In its broadest aspect the contract between the parties provided for the furnishing of space within the Seidenbach’s store for the retail sale of Bland Terry shoes sold through Bland Terry personnel but so operated as to appear to be an integrated part of Seidenbach’s. No displays indicated to the buying public the presence of the leasing firm and Seide’nbach’s accepted customer responsibility for the Bland Terry shoes to the same extent as for its own merchandise in other departments of the store. Credit sales were collected by Seidenbach’s and the gross receipts from cash sales were reported to Seidenbach’s and the proceeds turned over to that firm. Seidenbach’s handled the accounting and returned to Bland Terry on the fifteenth of each [209]*209month the amounts collected less expenses paid by the store for Bland Terry and less twelve per cent of the gross sales for use of the premises. The instant suit was brought by Bland “Terry to recover the amount of money in Seidenbach’s possession as a result of business done during the final two months of the parties’ dealings, but during trial and on appeal Seidenbach’s has raised issues concerned with events occurring during the entire relationship.

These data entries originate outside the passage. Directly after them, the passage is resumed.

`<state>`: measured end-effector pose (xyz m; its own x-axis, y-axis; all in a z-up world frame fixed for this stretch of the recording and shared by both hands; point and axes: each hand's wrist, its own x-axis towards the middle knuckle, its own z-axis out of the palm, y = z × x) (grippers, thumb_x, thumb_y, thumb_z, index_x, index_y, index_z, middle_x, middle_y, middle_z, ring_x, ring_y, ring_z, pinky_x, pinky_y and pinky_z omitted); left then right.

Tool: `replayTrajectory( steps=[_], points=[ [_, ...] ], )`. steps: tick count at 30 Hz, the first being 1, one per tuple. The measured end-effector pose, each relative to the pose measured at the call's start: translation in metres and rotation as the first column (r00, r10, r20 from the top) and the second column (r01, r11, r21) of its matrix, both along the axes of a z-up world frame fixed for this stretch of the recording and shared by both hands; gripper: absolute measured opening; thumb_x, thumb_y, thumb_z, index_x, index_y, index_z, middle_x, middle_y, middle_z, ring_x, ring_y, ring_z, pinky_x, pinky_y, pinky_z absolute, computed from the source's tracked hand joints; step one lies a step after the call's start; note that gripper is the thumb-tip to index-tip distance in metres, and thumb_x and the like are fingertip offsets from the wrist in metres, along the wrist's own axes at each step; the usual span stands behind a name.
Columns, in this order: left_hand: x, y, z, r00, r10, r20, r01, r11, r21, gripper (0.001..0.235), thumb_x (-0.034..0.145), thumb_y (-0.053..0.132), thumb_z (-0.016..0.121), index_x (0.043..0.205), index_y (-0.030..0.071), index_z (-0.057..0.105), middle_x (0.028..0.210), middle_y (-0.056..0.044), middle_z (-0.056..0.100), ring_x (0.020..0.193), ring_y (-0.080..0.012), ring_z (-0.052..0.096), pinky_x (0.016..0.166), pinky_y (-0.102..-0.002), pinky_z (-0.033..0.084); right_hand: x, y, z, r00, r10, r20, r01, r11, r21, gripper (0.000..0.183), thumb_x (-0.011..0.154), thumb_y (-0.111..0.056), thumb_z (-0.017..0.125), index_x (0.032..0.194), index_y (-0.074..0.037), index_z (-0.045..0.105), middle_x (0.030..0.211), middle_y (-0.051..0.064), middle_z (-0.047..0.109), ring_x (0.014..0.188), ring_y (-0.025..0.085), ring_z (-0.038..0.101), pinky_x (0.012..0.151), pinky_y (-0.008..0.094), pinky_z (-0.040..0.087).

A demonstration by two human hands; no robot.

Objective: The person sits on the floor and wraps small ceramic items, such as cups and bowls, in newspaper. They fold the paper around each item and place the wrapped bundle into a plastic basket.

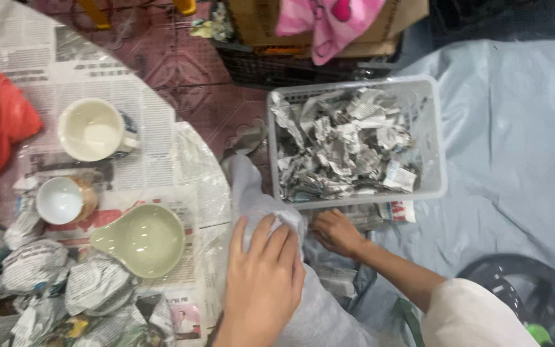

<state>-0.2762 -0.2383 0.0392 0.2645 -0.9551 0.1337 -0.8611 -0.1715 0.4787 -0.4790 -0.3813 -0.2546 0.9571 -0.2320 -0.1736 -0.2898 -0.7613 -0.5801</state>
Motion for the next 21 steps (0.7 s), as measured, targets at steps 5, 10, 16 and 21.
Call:
replayTrajectory(
  steps=[5, 10, 16, 21],
  points=[
    [-0.037, 0.012, 0.001, 0.995, -0.007, 0.103, 0.005, 1.000, 0.012, 0.039, 0.074, 0.018, 0.068, 0.107, -0.001, 0.073, 0.118, -0.013, 0.066, 0.129, -0.0309, 0.051, 0.115, -0.069, 0.024, -0.063, 0.038, -0.046, 0.992, -0.099, 0.082, 0.107, 0.990, -0.091, 0.033, 0.075, -0.012, 0.072, 0.107, -0.006, 0.072, 0.124, 0.019, 0.066, 0.117, 0.038, 0.060, 0.100, 0.046, 0.045],
    [-0.032, 0.022, 0.001, 0.999, 0.018, 0.028, -0.017, 1.000, -0.024, 0.028, 0.076, 0.014, 0.070, 0.102, 0.006, 0.074, 0.117, -0.008, 0.067, 0.128, -0.0287, 0.053, 0.116, -0.066, 0.025, -0.086, 0.030, -0.076, 0.896, -0.364, -0.255, 0.389, 0.919, 0.055, 0.036, 0.084, -0.019, 0.071, 0.117, -0.005, 0.068, 0.125, 0.018, 0.066, 0.115, 0.037, 0.063, 0.099, 0.045, 0.050],
    [-0.035, 0.014, 0.005, 0.999, -0.007, 0.052, 0.010, 0.999, -0.048, 0.027, 0.074, 0.015, 0.070, 0.099, 0.005, 0.075, 0.113, -0.008, 0.067, 0.127, -0.0302, 0.053, 0.114, -0.067, 0.023, -0.079, 0.069, -0.043, 0.946, -0.286, 0.150, 0.273, 0.956, 0.106, 0.039, 0.080, -0.015, 0.078, 0.116, -0.006, 0.067, 0.119, 0.018, 0.067, 0.109, 0.039, 0.062, 0.092, 0.049, 0.049],
    [-0.038, 0.010, 0.001, 0.999, -0.029, 0.033, 0.030, 0.998, -0.050, 0.024, 0.077, 0.015, 0.069, 0.098, 0.003, 0.075, 0.115, -0.011, 0.067, 0.129, -0.0310, 0.052, 0.117, -0.066, 0.020, -0.019, 0.016, 0.000, 0.743, -0.475, 0.471, 0.594, 0.793, -0.138, 0.042, 0.078, -0.015, 0.078, 0.118, -0.015, 0.065, 0.123, 0.007, 0.066, 0.111, 0.034, 0.064, 0.099, 0.048, 0.045]
  ],
)
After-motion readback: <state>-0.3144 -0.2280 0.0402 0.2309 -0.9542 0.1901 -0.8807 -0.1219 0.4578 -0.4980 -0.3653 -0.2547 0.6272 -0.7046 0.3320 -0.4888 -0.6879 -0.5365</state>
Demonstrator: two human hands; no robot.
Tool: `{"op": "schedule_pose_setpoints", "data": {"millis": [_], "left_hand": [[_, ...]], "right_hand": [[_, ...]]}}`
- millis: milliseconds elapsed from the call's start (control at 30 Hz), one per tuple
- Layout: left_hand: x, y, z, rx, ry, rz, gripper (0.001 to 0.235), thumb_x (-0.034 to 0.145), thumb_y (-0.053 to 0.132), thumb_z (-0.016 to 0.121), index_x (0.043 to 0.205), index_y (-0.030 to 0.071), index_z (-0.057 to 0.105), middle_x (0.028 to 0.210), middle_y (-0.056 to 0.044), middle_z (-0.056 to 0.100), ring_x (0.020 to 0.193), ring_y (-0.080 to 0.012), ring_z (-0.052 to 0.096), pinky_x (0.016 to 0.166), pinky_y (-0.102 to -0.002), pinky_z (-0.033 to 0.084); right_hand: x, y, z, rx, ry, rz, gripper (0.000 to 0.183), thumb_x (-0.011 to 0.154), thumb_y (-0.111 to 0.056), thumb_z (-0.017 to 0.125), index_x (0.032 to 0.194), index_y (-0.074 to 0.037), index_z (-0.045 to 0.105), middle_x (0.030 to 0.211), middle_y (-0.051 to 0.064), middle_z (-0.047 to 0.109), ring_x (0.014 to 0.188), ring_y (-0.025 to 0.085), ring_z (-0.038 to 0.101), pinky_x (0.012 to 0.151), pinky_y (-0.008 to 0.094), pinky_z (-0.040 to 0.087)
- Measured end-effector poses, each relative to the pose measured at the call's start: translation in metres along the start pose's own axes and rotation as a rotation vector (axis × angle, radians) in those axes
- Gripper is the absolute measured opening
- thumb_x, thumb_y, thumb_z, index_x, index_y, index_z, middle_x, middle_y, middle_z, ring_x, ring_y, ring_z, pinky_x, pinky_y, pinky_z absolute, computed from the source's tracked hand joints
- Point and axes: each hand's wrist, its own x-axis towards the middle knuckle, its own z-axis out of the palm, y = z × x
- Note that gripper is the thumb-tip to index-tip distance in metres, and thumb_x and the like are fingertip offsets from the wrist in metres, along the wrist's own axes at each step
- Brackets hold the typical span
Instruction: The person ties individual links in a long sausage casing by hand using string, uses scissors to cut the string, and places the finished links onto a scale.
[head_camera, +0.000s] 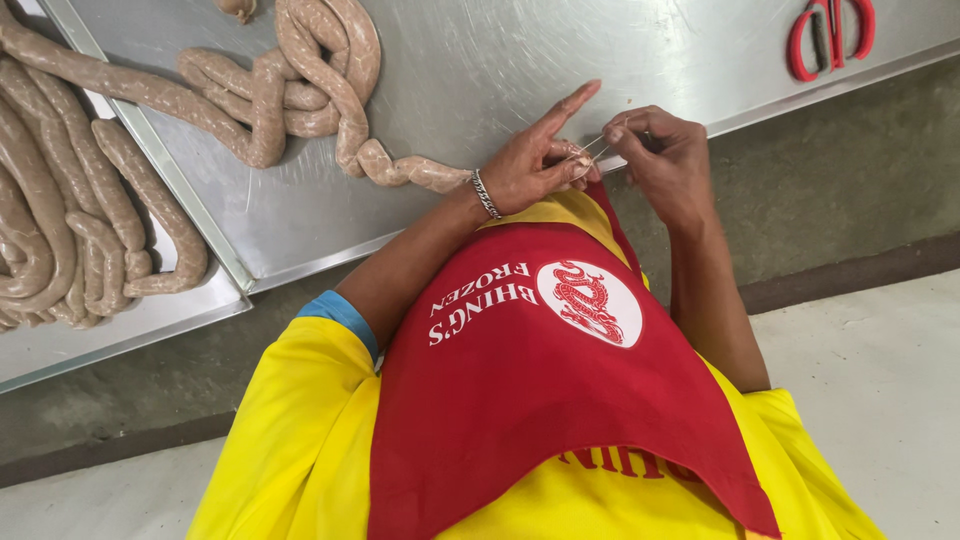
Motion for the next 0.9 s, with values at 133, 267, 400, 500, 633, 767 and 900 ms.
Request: {"op": "schedule_pose_setpoints", "data": {"millis": [133, 267, 400, 500, 633, 767, 900], "left_hand": [[0.002, -0.015, -0.004, 0.154, -0.054, 0.016, 0.062, 0.104, 0.010, 0.063, 0.157, 0.013, 0.032, 0.105, -0.008, 0.078, 0.100, -0.0115, 0.076, 0.091, -0.028, 0.060], [0.001, -0.040, -0.012, 0.237, 0.035, 0.121, 0.021, 0.112, 0.010, 0.063, 0.131, 0.008, 0.070, 0.106, -0.009, 0.081, 0.097, -0.0134, 0.077, 0.087, -0.027, 0.064], [0.004, -0.046, -0.016, 0.013, 0.197, 0.124, 0.018, 0.111, 0.015, 0.056, 0.116, 0.004, 0.069, 0.087, -0.001, 0.067, 0.079, -0.0071, 0.062, 0.070, -0.023, 0.053], [0.012, -0.046, -0.012, -0.163, 0.228, 0.118, 0.018, 0.111, 0.018, 0.052, 0.110, 0.006, 0.065, 0.078, 0.004, 0.056, 0.069, -0.0042, 0.052, 0.061, -0.021, 0.046], [0.019, -0.046, -0.013, -0.055, 0.370, 0.083, 0.022, 0.109, 0.019, 0.049, 0.103, 0.006, 0.066, 0.075, 0.006, 0.058, 0.061, -0.0032, 0.052, 0.053, -0.022, 0.048], [0.021, -0.038, -0.012, -0.200, 0.245, 0.201, 0.024, 0.117, 0.021, 0.051, 0.116, 0.003, 0.066, 0.085, -0.001, 0.054, 0.074, -0.0091, 0.052, 0.068, -0.026, 0.050], [-0.015, -0.005, -0.047, 0.530, 0.257, 0.381, 0.044, 0.106, 0.016, 0.053, 0.148, 0.002, 0.047, 0.147, -0.017, 0.049, 0.137, -0.0301, 0.046, 0.112, -0.046, 0.041]], "right_hand": [[0.002, 0.018, 0.002, -0.355, -0.107, 0.157, 0.016, 0.099, -0.019, 0.070, 0.105, -0.006, 0.078, 0.087, 0.007, 0.075, 0.062, 0.008, 0.059, 0.051, 0.025, 0.046], [-0.004, 0.004, -0.009, -0.435, -0.075, 0.208, 0.023, 0.101, -0.027, 0.067, 0.109, -0.008, 0.078, 0.090, 0.006, 0.077, 0.066, 0.008, 0.060, 0.056, 0.027, 0.047], [-0.025, -0.037, -0.034, -0.857, -0.290, 0.109, 0.031, 0.106, -0.029, 0.068, 0.110, 0.001, 0.074, 0.089, 0.018, 0.072, 0.071, 0.021, 0.062, 0.067, 0.034, 0.047], [-0.043, -0.044, -0.057, -1.038, -0.399, -0.102, 0.031, 0.099, -0.033, 0.071, 0.100, -0.002, 0.077, 0.089, 0.016, 0.074, 0.076, 0.022, 0.060, 0.069, 0.036, 0.048], [-0.023, -0.011, -0.089, -0.413, -0.219, 0.174, 0.029, 0.107, -0.028, 0.070, 0.100, 0.000, 0.073, 0.088, 0.016, 0.065, 0.080, 0.016, 0.055, 0.067, 0.036, 0.047], [-0.022, 0.013, -0.111, -0.225, 0.141, 0.120, 0.028, 0.112, -0.019, 0.068, 0.100, 0.006, 0.072, 0.078, 0.003, 0.062, 0.064, 0.010, 0.044, 0.058, 0.028, 0.033], [-0.020, -0.008, -0.142, -0.268, 0.298, 0.085, 0.026, 0.111, -0.023, 0.066, 0.105, 0.001, 0.072, 0.083, 0.002, 0.067, 0.074, 0.010, 0.062, 0.067, 0.026, 0.047]]}}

In contending that proof of compliance with the Oklahoma Intangible Tax Law is a condition precedent to this action, Seidenbach’s likens the present case to the case of Edmonds v. White, 203 Okl. 231, 219 P.2d 1007, which held that a rental contract, breached by the lessee-defendant, was a “bill receivable” or a “credit” within the meaning of the statute. However, in that case, it was held that the chose in action was taxable to the lessor as owner of the obligation and cannot be correlated with this ease where the lessee seeks to obtain money withheld as a result of an accounting arrangement.

Although Seidenbach’s recognizes that its disputation of a right to a guaranteed minimum, to be discussed later, rendered a satisfactory accounting between the parties impossible, it contends that the amount due for the month of December, 1958, was liquidated by agreement between the parties and hence should have been registered for assessment before March 15, 1959. A dispute as to the fiscal year minimum did not arise until January 15, 1959; therefore, appellant contends that this could not cause the amount to be uncertain so as to excuse compliance with the tax assessment law, Cravens v. Hughes, 207 Okl. 503, 250 P.2d 877. The fact that certain matters are unliquidated will not render the entire debt non-assessable where claims are separable, Rogers v. Goodwin, 208 Okl. 110, 253 P.2d 844. However, the trial court found the entire claim to be unliquidated, and we believe correctly so. The definition of “liquidated account” is not peculiar to the statute and the Supreme Court has held that a liquidated account is one the amount of which is agreed upon by the parties or fixed by operation of law, Gasper v. Mayer, 171 Okl. 457, 43 P.2d 467. But the evidence of agreement as to the amount due from Seidenbach’s to Bland Terry is far from convincing that the parties ever reached any accord on any separable claim as of the assessment date. An undated statement of account struck as of February 28, 1959, showed an amount due Bland Terry for the month of December 1958 of $9,355.01; on April 3, 1959, Bland Terry agreed to accept this figure as representing net sales less payments made for the Bland Terry account. In the meantime, the arguments between the parties over other matters had increased so that on October 2, 1959, Seidenbach’s answered Bland Terry’s interrogatory :

“Defendant attempted to make complete settlement with the plaintiff but was unable to agree with plaintiff on a (for the month of December) settlement.”

For this reason and the entire nature of the dealings between the parties, it appears that this case falls within the rule of Lumbermen’s Supply Co. v. Neal, 189 Okl.